Luego vino el incidente de la quiropráctica de ardillas. 

Lo normal es no pensar que hay una persona ahí fuera en el mundo cuya vocación auto-declarada es practicar masajes de espalda a los roedores salvajes. Pero resulta que sí la hay. Y la encontramos, a tan solo 40 kilómetros de nuestra casa, después de que uno de nuestros gatos atacara a una ardilla en los arbustos.

Las lágrimas y los sollozos de Clara, apelaron a nuestra decencia humana básica. Tendríamos que salvar el mamífero ligeramente machacado. Y cuando no pudimos encontrar un centro de rehabilitación de vida silvestre abierto (era día de fiesta), de alguna manera nos enteramos de la existencia de esta mujer. Así que llevamos en auto a la ardilla a casa de la “quiropráctica”, que era un remolque en el bosque rodeado de varias jaulas y corrales.
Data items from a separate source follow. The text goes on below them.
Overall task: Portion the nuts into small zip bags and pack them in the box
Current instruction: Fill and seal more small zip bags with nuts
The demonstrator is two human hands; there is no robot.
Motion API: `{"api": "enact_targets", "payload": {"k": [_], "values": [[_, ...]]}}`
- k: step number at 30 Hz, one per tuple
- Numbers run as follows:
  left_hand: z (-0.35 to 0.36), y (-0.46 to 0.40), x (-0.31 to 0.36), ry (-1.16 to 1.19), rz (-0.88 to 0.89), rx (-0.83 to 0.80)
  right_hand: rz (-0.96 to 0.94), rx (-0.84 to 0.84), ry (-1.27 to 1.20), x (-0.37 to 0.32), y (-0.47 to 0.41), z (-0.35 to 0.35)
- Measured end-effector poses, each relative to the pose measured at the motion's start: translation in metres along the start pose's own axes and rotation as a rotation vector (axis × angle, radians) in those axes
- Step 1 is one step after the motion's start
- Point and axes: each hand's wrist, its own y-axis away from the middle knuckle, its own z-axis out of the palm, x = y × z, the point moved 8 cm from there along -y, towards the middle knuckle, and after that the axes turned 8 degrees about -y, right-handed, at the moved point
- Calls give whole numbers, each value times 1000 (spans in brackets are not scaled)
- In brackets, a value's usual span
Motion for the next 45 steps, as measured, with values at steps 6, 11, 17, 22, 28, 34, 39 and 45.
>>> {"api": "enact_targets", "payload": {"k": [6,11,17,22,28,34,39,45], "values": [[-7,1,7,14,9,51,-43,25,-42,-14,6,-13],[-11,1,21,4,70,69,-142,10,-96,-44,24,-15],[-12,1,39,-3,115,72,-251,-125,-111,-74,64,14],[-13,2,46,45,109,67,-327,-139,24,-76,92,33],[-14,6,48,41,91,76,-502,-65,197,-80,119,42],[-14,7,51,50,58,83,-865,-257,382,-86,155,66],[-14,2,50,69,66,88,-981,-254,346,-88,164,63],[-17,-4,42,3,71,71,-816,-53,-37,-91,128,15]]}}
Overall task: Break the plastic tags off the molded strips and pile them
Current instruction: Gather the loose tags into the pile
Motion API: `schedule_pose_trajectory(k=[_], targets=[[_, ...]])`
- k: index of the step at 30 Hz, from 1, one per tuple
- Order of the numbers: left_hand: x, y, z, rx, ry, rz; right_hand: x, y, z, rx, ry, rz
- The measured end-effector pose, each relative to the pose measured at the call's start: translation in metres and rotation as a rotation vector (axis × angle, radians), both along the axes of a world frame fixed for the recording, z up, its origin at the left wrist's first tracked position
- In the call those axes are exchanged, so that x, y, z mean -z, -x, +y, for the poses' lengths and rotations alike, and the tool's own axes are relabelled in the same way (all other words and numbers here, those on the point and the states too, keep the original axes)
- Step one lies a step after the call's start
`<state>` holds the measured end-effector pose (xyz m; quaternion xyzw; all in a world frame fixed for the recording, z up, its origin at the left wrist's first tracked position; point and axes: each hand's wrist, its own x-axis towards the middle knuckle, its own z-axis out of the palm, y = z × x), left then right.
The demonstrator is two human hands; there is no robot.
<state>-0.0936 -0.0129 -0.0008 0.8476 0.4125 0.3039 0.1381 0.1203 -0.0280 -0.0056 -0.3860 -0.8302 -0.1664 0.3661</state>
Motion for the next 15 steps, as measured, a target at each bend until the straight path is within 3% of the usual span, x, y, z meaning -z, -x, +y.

Tenía el pelo oscuro y rizado, y llevaba gafas estilo ojo de gato y una sudadera con un pitufo. 

No quiero especular sobre lo que ocurrió cuando dejamos a la pobre criatura en sus manos: si le devolvió la salud o la rapó para hacer un abrigo de muñeca. Todo lo que sabía en ese momento era que habíamos apaciguado a nuestra hija y podíamos volver a lo que habíamos estado haciendo antes de que estallara la crisis ese día.

Por último, poco después de las sesiones de cuidado de crías mapache que tuvieron lugar cuando la mamá mapache quedó atrapada en un cobertizo, me planté en firme. “Se acabaron los animales” le dije a Clara. Nuestra casa era ya un caos de basura de gatos, ruedas de hámster, y trocitos de piel de animales callejeros. ¡Basta!

Afortunadamente, en esta etapa Clara había entrado en la adolescencia y ya no quería tener nada que ver con nosotros. 

Por último, antes de que ella se fuera a vivir por su cuenta, vivimos la aventura de lo que decidí en llamar el Affair de las señoras escocesas que recogían gatos. Clara me convenció de que adoptase temporalmente a dos gatitos; un grupo de rescate de gatos dirigido por voluntarios y operado por dos ancianas de Glasgow estaba desesperado por recibir ayuda. Recogimos los gatitos atigrados de siete semanas y firmamos algunos papeles, que realmente no leí.

Mientras los gatitos recorrían arriba y abajo las perneras de mi pantalón colgué un anuncio en las redes sociales que decía que “buscábamos un hogar permanente “para los gatitos. Poco después, una pareja de nuestros se presentó con un transportador de mascotas, se enamoraron de la hembra, se la llevaron a casa, y colgaron un anuncio de su nacimiento en Facebook. Nosotros decidimos adoptar al macho. Fue entonces cuando me di cuenta de que las señoras escocesas habían estipulado en el papeleo que los gatitos “no podían, bajo ninguna circunstancia, ser separados”. Había reglas utópicas para la descendencia de gatos callejeros que especificaban las marcas de alimentos que podían comer, donde podían ir con seguridad, y qué veterinario debía verlos. 

No pensamos en nada de ello hasta que las señoras vinieron a hacer una inspección rutinaria a nuestra casa. Se produjo una escena absurda: tuvimos que fingir que la gatita hembra estaba escondida en el sótano, mientras mi marido sacudía una bolsa de premios para gatos y llamaba “¡Gracie!” y todo mientras que la gatita se alojaba al otro lado de la ciudad en un apartamento de un edificio de 10 pisos.

Las señoras estaban recelosas, pero ¿qué podían hacer? Estaban sobrepasadas con un montón de gatos imposibles de adoptar con tantas reglas. Mientras escribo, Finnigan se tumba acurrucado a mi lado. De todos los animales que hemos tenido hasta ahora es mi favorito. Y Clara se ha mudado a California, donde ha descubierto un hogar de pollos “abandonados” para su adopción en la Human Society de Los Ángeles. Que Dios la bendiga.